▸ **Task to complete**
Because the copy must hold no pictures, return the data below with all of its words intact.

▸ **Data section**
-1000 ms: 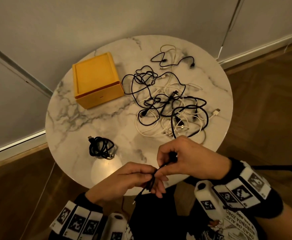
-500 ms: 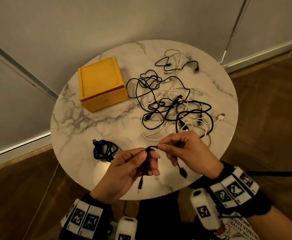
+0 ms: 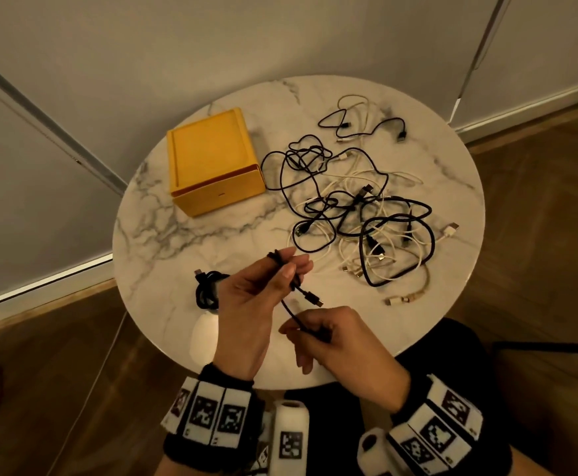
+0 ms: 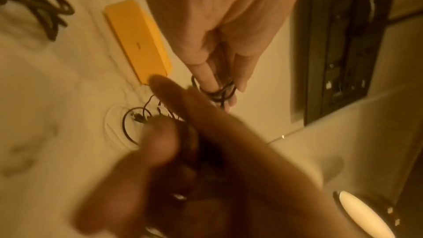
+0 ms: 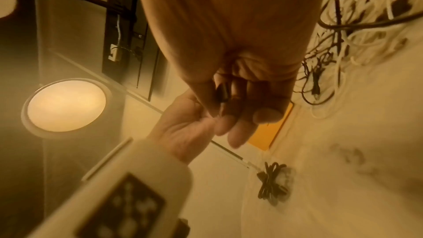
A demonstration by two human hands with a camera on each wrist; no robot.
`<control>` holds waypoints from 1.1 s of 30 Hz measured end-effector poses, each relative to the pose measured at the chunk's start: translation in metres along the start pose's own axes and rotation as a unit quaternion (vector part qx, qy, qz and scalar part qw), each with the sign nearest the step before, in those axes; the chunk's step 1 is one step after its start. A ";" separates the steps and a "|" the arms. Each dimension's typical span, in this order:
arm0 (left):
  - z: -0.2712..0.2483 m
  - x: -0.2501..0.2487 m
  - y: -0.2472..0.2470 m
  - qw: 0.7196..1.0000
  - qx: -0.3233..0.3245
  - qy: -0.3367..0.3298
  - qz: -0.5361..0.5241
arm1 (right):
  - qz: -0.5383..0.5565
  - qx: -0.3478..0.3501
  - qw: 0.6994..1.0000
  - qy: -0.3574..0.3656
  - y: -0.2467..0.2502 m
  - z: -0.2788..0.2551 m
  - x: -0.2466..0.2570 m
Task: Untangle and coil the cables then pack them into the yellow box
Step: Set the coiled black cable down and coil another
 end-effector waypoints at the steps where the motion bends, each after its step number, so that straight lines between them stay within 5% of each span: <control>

▸ **Task answer**
-1000 ms: 
-500 ms: 
+0 ms: 
+0 ms: 
+0 ms: 
A demonstration by two human hands with a camera on each wrist; no robot.
`<control>` holds waypoints from 1.1 s of 30 Hz measured end-effector poses, each relative to the pose measured at the chunk's start: translation in metres along the start pose's own axes and rotation as a unit quaternion (vector part qx, qy, qz and scalar part qw), each with the sign nearest the step before, in those axes; the chunk's step 1 is one step after its start. A ";" separates the steps and a "|" the arms. Each dimension's typical span, in this order:
arm0 (left):
  - z: -0.2712..0.2483 m
  - x: -0.2501..0.2487 m
  - y: -0.2472..0.2470 m
  - qw: 0.7196..1.0000
  - qx: -0.3233..0.3245
  - qy: -0.3367..0.3298
  - qz: -0.5361..0.5241
arm1 (right):
  - qz: -0.5383..0.5565
  - qx: -0.3478..0.3501
  - qw: 0.6994..1.0000
  - qy: -0.3574..0.3656
  - y: -0.2467..0.2502 m
  - z: -0.2788..0.2551 m
  - x: -0.2466..0.2570 m
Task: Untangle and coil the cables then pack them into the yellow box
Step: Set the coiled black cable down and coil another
 end-effector waypoints at the steps where the motion bends, each after its step number, so that straight lines between them stay within 5% of each span: <control>

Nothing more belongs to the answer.